Most of the people who are on the edge of not being able to afford <insert city here> can't all move away into the suburbs let alone Detroit because they can't earn enough money for all the things that aren't cheaper and it would cease to be cheaper as soon as collectively chose to do so. It is only cheap because its undesirable.


So, have a domestic armed force checking people for rental papers and imprisoning them if they don't check out.

That's considered an "easy fix" now?


If rental contracts could be registered with the state and enforced that effectively, they could also be enforced against landlords who fail to uphold their obligations as enumerated the contract.

I don't know a single regular on r/landlords who wants that to happen. Just today there was a landlord trying to force a tenant to pay for a window broken by an unaffiliated third party (collateral damage from a neighbor's domestic dispute) when the lease very clearly said the landlord was responsible.

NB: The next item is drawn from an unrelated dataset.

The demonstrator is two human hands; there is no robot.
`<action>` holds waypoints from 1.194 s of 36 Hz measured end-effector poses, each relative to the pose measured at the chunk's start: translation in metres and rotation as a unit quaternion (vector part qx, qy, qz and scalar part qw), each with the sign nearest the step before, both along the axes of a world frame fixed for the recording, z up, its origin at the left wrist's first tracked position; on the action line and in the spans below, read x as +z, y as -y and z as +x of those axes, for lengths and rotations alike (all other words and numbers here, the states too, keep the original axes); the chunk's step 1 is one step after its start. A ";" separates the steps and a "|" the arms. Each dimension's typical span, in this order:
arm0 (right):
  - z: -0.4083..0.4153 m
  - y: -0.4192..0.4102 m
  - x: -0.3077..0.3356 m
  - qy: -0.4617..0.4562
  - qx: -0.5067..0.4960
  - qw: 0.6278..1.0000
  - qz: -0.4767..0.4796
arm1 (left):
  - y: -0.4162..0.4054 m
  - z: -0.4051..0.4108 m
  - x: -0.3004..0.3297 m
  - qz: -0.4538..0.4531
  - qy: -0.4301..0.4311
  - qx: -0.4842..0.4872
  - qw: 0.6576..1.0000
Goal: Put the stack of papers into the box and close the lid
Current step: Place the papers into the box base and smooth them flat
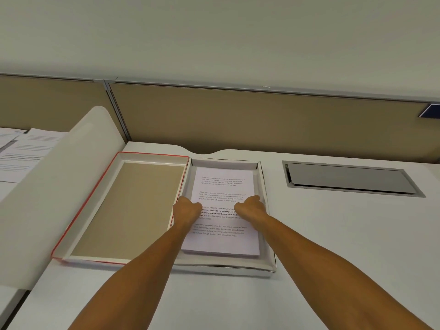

I would say its two pronged. One is definitely helping the homeless but another has to be upholding law and order. Otherwise people like that guy the article mentions as minting 10k euros per squat is going continue whether he has a roof or not. Its a classic broken window syndrome. If a small crime is tolerated for any reason, it encourages bigger crimes or organized crime (like the stories about stores not calling cops in Cali due to lack of response).


Helping the homeless also takes out the squat baron; if we bring the homeless inside there won't be vacancies for the baron to squat in.


if it's easy why does LA throw a billion USD at it every year and have the worst homeless problem in the country?

Where I live, the homelessness is seasonal -- they don't stick around for the winters. But when they are here, they subsist by stealing pretty much whatever they can get their hands on. When they relocate, they leave behind immense amounts of refuse. These are not individuals who are down on their luck but tramps who embrace the lifestyle. No functional adult would behave in such a destructive and careless manner.

It is actually incredibly difficult to convince people they should participate in society.


The solution is for the police to uphold property rights and forcibly remove trespassers.